[Start of section]

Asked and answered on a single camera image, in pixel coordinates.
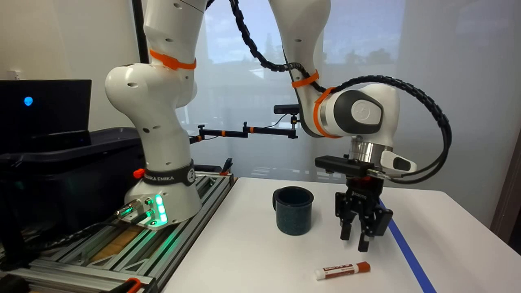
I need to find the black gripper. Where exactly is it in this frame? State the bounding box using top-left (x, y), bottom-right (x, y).
top-left (335, 177), bottom-right (392, 252)

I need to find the white marker with orange cap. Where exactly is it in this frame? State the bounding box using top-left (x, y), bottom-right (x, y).
top-left (314, 261), bottom-right (371, 279)

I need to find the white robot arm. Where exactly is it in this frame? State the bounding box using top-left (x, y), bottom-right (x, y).
top-left (106, 0), bottom-right (417, 229)

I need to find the dark green cup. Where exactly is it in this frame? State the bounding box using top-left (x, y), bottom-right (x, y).
top-left (272, 185), bottom-right (314, 235)

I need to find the blue tape strip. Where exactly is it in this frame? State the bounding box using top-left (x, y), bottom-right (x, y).
top-left (389, 219), bottom-right (436, 293)

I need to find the black cabinet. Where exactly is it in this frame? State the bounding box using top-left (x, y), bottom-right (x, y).
top-left (0, 126), bottom-right (145, 268)

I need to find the black computer monitor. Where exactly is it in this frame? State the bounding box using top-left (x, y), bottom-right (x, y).
top-left (0, 79), bottom-right (91, 152)

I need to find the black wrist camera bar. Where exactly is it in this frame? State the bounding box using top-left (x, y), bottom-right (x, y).
top-left (314, 156), bottom-right (373, 177)

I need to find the black camera on boom arm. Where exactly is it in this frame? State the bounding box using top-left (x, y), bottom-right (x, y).
top-left (189, 104), bottom-right (299, 143)

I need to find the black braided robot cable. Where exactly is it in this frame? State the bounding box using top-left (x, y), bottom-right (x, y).
top-left (226, 0), bottom-right (454, 185)

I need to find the aluminium extrusion base frame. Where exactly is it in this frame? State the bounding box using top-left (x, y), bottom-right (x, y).
top-left (3, 172), bottom-right (234, 293)

[End of section]

**Task description**:
Only the pictures are dropped. Otherwise, write out the listing exactly.

**Answer for this exercise**:
Asked and answered on a single camera image, in pixel coordinates.
I need to find the black gripper. Where exactly is it in this frame? State the bounding box using top-left (x, y), bottom-right (x, y).
top-left (335, 177), bottom-right (392, 252)

I need to find the white marker with orange cap. Where exactly is it in this frame? State the bounding box using top-left (x, y), bottom-right (x, y).
top-left (314, 261), bottom-right (371, 279)

I need to find the white robot arm. Where exactly is it in this frame? State the bounding box using top-left (x, y), bottom-right (x, y).
top-left (106, 0), bottom-right (417, 229)

I need to find the dark green cup. Where exactly is it in this frame? State the bounding box using top-left (x, y), bottom-right (x, y).
top-left (272, 185), bottom-right (314, 235)

I need to find the blue tape strip. Where exactly is it in this frame? State the bounding box using top-left (x, y), bottom-right (x, y).
top-left (389, 219), bottom-right (436, 293)

I need to find the black cabinet. Where exactly is it in this frame? State the bounding box using top-left (x, y), bottom-right (x, y).
top-left (0, 126), bottom-right (145, 268)

I need to find the black computer monitor. Where exactly is it in this frame? State the bounding box using top-left (x, y), bottom-right (x, y).
top-left (0, 79), bottom-right (91, 152)

I need to find the black wrist camera bar. Where exactly is it in this frame? State the bounding box using top-left (x, y), bottom-right (x, y).
top-left (314, 156), bottom-right (373, 177)

I need to find the black camera on boom arm. Where exactly is it in this frame? State the bounding box using top-left (x, y), bottom-right (x, y).
top-left (189, 104), bottom-right (299, 143)

I need to find the black braided robot cable. Where exactly is it in this frame? State the bounding box using top-left (x, y), bottom-right (x, y).
top-left (226, 0), bottom-right (454, 185)

I need to find the aluminium extrusion base frame. Where exactly is it in this frame? State the bounding box using top-left (x, y), bottom-right (x, y).
top-left (3, 172), bottom-right (234, 293)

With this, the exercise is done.